The void between the principal payments and the right edge of the chart is the part of your payment that goes to interest. If you lay your head on your right shoulder you’ll see the boxes form the same shape as the “principal” line on the useless chart above.

It’s online if you’d like to play.

The number down the right column is the remaining principal to pay off; $300k in this example. I considered a running total of equity in this column, but it felt misleading when the final property value will be different than the original sale price. Percentage could work.

Interactive visualizations of how dynamic systems respond to varying input (“video games”) can be pretty instructive. This one sufficed for for talking through the parts that my friend was struggling with.

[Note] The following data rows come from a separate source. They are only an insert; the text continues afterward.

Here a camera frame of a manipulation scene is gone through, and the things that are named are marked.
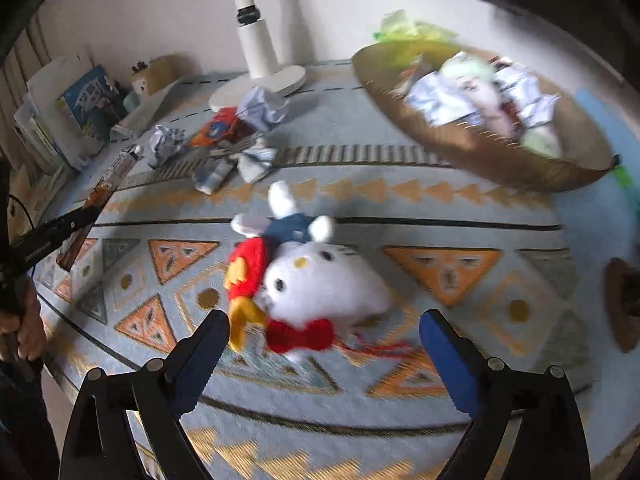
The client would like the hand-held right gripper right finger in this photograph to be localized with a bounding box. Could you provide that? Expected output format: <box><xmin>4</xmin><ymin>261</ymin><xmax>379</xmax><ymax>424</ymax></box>
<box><xmin>419</xmin><ymin>309</ymin><xmax>592</xmax><ymax>480</ymax></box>

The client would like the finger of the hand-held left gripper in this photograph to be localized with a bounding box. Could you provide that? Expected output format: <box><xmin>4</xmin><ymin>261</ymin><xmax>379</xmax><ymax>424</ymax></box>
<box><xmin>7</xmin><ymin>207</ymin><xmax>101</xmax><ymax>273</ymax></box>

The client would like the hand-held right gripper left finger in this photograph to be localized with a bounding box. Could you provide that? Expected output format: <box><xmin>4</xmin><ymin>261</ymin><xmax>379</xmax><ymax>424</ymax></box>
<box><xmin>59</xmin><ymin>308</ymin><xmax>232</xmax><ymax>480</ymax></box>

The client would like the long brown snack box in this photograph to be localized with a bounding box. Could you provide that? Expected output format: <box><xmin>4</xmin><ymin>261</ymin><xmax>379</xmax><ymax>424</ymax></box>
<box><xmin>56</xmin><ymin>144</ymin><xmax>146</xmax><ymax>268</ymax></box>

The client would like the white cat plush toy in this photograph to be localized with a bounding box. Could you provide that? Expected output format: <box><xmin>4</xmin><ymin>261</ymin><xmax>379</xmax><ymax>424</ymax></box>
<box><xmin>231</xmin><ymin>181</ymin><xmax>416</xmax><ymax>363</ymax></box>

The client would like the round woven basket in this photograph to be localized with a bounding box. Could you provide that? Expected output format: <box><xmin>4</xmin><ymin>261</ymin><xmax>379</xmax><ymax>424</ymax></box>
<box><xmin>351</xmin><ymin>42</ymin><xmax>616</xmax><ymax>193</ymax></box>

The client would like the person's left hand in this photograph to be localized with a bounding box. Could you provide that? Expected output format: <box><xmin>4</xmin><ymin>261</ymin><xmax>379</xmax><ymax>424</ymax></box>
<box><xmin>0</xmin><ymin>285</ymin><xmax>47</xmax><ymax>362</ymax></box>

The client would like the red yellow plush toy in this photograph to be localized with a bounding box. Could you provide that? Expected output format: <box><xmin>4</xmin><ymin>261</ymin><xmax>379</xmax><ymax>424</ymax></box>
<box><xmin>223</xmin><ymin>237</ymin><xmax>271</xmax><ymax>353</ymax></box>

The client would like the stack of books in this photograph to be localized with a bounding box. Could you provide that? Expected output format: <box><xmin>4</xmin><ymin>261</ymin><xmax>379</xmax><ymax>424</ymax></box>
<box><xmin>14</xmin><ymin>55</ymin><xmax>128</xmax><ymax>176</ymax></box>

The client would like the person's dark clothing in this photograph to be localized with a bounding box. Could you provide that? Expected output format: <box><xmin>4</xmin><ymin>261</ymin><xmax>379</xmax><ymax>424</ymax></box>
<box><xmin>0</xmin><ymin>355</ymin><xmax>63</xmax><ymax>480</ymax></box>

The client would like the flat white box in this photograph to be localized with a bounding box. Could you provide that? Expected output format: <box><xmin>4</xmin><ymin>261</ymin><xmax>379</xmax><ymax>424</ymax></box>
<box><xmin>110</xmin><ymin>87</ymin><xmax>171</xmax><ymax>141</ymax></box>

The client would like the white blue crumpled packet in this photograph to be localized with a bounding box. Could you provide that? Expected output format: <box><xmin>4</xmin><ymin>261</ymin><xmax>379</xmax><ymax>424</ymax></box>
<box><xmin>194</xmin><ymin>157</ymin><xmax>233</xmax><ymax>193</ymax></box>
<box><xmin>237</xmin><ymin>142</ymin><xmax>278</xmax><ymax>183</ymax></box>

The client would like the brown wooden object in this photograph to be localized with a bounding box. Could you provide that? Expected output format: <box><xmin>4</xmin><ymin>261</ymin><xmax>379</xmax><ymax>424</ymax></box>
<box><xmin>604</xmin><ymin>257</ymin><xmax>640</xmax><ymax>353</ymax></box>

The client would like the patterned rug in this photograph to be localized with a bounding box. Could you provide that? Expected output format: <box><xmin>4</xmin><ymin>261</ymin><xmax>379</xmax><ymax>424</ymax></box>
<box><xmin>35</xmin><ymin>60</ymin><xmax>601</xmax><ymax>480</ymax></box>

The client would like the small cardboard box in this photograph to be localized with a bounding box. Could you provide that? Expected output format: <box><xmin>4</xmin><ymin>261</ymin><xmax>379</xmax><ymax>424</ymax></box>
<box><xmin>129</xmin><ymin>54</ymin><xmax>183</xmax><ymax>97</ymax></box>

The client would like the red snack packet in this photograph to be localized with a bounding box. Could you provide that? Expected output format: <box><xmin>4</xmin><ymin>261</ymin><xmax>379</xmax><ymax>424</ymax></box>
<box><xmin>192</xmin><ymin>107</ymin><xmax>256</xmax><ymax>148</ymax></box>

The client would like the pale green soft item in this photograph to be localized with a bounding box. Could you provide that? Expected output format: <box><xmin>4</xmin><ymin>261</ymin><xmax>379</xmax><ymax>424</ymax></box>
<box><xmin>520</xmin><ymin>122</ymin><xmax>563</xmax><ymax>158</ymax></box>
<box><xmin>439</xmin><ymin>52</ymin><xmax>496</xmax><ymax>92</ymax></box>

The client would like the green toy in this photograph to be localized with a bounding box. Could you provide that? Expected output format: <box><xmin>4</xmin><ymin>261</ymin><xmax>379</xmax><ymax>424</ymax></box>
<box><xmin>612</xmin><ymin>157</ymin><xmax>640</xmax><ymax>196</ymax></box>

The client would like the white floor lamp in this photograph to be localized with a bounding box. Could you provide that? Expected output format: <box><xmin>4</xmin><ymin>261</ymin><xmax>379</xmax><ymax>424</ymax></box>
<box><xmin>207</xmin><ymin>0</ymin><xmax>307</xmax><ymax>111</ymax></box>

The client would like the blue mat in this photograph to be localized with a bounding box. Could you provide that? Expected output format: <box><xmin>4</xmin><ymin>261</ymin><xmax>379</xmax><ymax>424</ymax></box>
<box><xmin>550</xmin><ymin>87</ymin><xmax>640</xmax><ymax>281</ymax></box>

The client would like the green tissue pack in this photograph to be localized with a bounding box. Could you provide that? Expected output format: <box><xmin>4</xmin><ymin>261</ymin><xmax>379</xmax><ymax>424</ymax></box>
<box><xmin>372</xmin><ymin>9</ymin><xmax>458</xmax><ymax>45</ymax></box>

Continuing to tinker in CC, I threw on on some display options. Maybe the most useful is the ‘principal + interest’ mode that visualizes that your full payment with a reducing percent shaded to indicate the interest payments. (Though I’m not happy with how that forms vertical shapes which falsely imply each column of months has its own change over the years.)

The weakest pedagogy of this visualization is that it doesn’t really beat you over the head with how small changes to the interest rate have very large changes to the overall cost of the loan (that is, the total interest payments). You have to play with the interest rate a bit to get it. Maybe it’s worth showing the sum of the interest payments, or allow entering two interest rates.

Similarly, there’s a missed opportunity to teach the value of making additional principal payments. Entering one-off or recurring additional payments would move the right edge of the principal boxes to the right for that year and every following year. ⊕An inverse of the rocket equation, to give another vivid example. Maybe it would make visual sense to indent the left side of all future years to show the effect of prepayment.

If you’d like to tinker with these or other ideas, or use it in any way, knock yourself out. Between the CRS report and Thaler v. Perlmutter it seems that vibecoded software is in the public domain.